§ **The task**:
Find the line containing "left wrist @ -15" in the material below; copy that line and all following lines exactly.

═════ Dataset section ═════

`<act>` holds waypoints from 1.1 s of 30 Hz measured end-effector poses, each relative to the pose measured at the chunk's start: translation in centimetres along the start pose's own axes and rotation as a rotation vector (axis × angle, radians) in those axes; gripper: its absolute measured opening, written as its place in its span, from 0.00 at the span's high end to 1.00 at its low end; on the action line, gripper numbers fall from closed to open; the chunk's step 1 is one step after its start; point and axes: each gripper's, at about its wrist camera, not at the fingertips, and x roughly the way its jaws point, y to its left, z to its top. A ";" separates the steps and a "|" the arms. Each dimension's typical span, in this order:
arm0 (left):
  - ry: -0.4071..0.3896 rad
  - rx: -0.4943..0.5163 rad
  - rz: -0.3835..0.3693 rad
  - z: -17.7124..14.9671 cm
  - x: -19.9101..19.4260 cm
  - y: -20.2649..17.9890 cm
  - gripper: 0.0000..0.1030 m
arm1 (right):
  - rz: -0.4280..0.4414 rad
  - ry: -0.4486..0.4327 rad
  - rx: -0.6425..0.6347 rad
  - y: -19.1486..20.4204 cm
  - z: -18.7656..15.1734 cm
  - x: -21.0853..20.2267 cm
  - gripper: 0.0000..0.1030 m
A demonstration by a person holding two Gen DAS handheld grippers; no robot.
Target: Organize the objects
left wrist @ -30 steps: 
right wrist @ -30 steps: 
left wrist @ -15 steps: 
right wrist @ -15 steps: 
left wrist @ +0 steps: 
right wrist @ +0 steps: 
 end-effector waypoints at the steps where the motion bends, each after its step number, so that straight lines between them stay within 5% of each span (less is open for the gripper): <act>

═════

§ **Output for this exercise**:
left wrist @ -15 steps: 
right wrist @ -15 steps: 
left wrist @ +0 steps: 
right wrist @ +0 steps: 
 end-effector waypoints at the steps where the motion bends, each after its step number, so that straight lines between them stay within 5% of each span (less is open for the gripper): <act>

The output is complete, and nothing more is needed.